Published: April 11th 2012August 31st 2011
Apart from the sensual overload of sights, smells, noise and people, probably the first thing a foreigner notices on arrival in India is the pollution and litter. Even amongst the decrepit housing, animals wandering the streets and the unwholesome smells, it is often the litter and garbage that stands out most notably. In his 2003 publication ‘Rewriting Indian History’, Francois Gautier put forward the theory that, as a spiritual leader of the world, India and its inhabitants have a reputation for being more introspective and inward-looking than other peoples, which is why the beautiful country has such little regard for its environment. Internal happiness aside, trash has created utter turmoil in India’s external surroundings.
Deforestation levels are indeed unsustainable in many parts of the country although, admittedly, Indian landscapes are in far less danger than the rainforests of South America. Nevertheless, consumption levels are at breaking point.
It is easy for a foreigner to cast a downward eye on this aspect of India, but this may be hypocritical under the surface. Despite all the conservation projects and national parks, Western countries tend to act in exactly the same way as India with regards to litter, but they are simply
better at hiding it. Just because Westerners have made it customary to use bins doesn’t mean that they produce less waste than India. The amount of fresh food consumed in India everyday per person far outweighs that of western countries. On the other hand, the amount of pre-packaged food, non-recyclable containers and consumer products in the West per person far outweighs that of India. Fresh food markets in India’s cities also mean that it is not just subsistence farmers and rural Indians that continue this trend.
Western countries skilfully burn off garbage with colourless smoke or they float it out to sea or even send it to India. In 2009 more tonnes of Western waste were imported to India than India produced itself. Some cities on the West coast have large workforces dedicated to this waste processing or even simply waste hiding. Meanwhile India’s own garbage tends to pile up on the streets.
The train from Delhi to Bangalore passes large dumping grounds of open air garbage in Madhya Pradesh. These dumping grounds can be found in the West but they are managed so that, at least for the meantime, they stay well away from residential areas.
Because of methods like burning with colourless smoke in the west, people cannot see what they are responsible for creating. A comparison can be drawn with old people’s homes in the United Kingdom, which tend to cut off death from the ordinary working day life and hide it away. This is opposed to much of Asia where death is often part of everyday life out in the streets. The United kingdom government looks after the elderly in large boarding houses so that professionals and families can continue their careers uninterrupted, but it hides the reality of illness, death and pain from people for much of their lives. It is no wonder that it is said that Indians in particular are better at dealing with illness and loss of relationship, because, on the very streets one can see illness, death and poverty.

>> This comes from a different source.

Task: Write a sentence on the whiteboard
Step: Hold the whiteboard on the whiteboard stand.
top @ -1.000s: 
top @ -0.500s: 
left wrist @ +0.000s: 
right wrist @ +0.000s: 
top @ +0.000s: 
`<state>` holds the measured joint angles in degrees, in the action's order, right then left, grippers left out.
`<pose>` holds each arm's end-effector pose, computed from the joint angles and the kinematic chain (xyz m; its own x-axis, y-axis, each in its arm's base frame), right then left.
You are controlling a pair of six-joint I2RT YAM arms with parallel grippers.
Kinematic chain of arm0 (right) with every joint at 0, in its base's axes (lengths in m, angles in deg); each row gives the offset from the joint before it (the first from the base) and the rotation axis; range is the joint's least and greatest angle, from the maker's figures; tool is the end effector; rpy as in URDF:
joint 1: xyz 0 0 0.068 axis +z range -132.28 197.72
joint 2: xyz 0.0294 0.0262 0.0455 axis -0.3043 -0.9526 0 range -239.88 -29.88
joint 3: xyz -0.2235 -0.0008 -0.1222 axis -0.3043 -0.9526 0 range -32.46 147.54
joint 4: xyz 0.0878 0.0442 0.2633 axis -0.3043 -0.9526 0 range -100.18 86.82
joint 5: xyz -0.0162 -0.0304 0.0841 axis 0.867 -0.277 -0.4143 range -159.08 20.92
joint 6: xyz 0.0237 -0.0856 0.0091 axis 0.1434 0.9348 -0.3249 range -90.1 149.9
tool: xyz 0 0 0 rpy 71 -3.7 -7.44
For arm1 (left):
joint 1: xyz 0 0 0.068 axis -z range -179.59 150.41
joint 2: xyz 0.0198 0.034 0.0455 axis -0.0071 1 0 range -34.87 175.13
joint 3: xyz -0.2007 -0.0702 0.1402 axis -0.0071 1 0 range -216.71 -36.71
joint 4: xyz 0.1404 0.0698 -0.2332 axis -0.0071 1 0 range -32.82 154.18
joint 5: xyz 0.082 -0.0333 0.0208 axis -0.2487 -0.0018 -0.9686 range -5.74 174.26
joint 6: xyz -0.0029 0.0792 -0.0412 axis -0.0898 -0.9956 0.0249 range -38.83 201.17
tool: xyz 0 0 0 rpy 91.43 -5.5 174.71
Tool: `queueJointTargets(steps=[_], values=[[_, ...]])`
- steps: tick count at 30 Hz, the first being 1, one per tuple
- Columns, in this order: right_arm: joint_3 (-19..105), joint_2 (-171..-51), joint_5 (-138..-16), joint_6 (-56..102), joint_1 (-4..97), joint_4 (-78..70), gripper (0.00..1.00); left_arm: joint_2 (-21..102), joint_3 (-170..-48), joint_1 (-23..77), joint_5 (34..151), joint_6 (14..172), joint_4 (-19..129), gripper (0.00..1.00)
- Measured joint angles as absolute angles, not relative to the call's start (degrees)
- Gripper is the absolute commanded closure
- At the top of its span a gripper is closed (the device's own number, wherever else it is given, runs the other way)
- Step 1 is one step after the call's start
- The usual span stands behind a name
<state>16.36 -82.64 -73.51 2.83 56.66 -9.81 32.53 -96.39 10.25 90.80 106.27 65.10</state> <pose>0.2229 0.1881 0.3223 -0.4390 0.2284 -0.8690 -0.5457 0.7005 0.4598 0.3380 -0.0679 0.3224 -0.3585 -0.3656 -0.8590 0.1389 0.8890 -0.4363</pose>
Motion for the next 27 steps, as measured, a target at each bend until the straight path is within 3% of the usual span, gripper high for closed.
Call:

On the other hand sanitation in India is far less developed than the West, with urinating on the streets being commonplace throughout India. In the United Kingdom this is an offence and the public are mostly vigilant. You will rarely see a sign in a European country saying ‘Do not urinate here’, whereas these signs can be found
all over India, which is a testament to their attitude. In one slum of Delhi, images of Hindu Gods are painted onto walls to stop people from urinating on them.
Even some of India’s most famous tourist sites are tainted by litter. You can see drinks cans and plastic bags decorating the edges of waterfalls in Shimla, on the way to the beautiful Monkey temple. Even in the jaw-dropping Himalayan area of Kashmir the crisp mountain air can be overcome with the stench of rot and waste. In Pahalgam, East of Srinagar, hotels and vendors shamelessly pour their rubbish out into the hillsides.
It’s not just locals, however, because some tourists, especially trekkers, have a tendency to be just as careless. In Ladakh, a predominantly Buddhist and agricultural society where litter is almost sacrilegious in the views of both locals and most tourists, the trekking trails can be strewn with litter and the Capital city Leh faces problems of water pollution. The society is, however, relatively successful in minimizing waste. The state is almost polythene free and plastic bottles are actively discouraged.
For the rest of India, it is inevitable that plastic will scar the countryside for
years to come. Although the more urban of animals such as the sacred cows of the cities and the camels of Rajasthan have taken well to extracting food from trash piles, wildlife is likely to suffer immensely in the future. Perhaps India’s waste problems on the surface are, however, simply an exposure of the West’s waste problems. Although hidden from us, our waste is likely to resurface eventually. Indeed, is the floating island of waste in the Pacific Ocean just a small forerunner?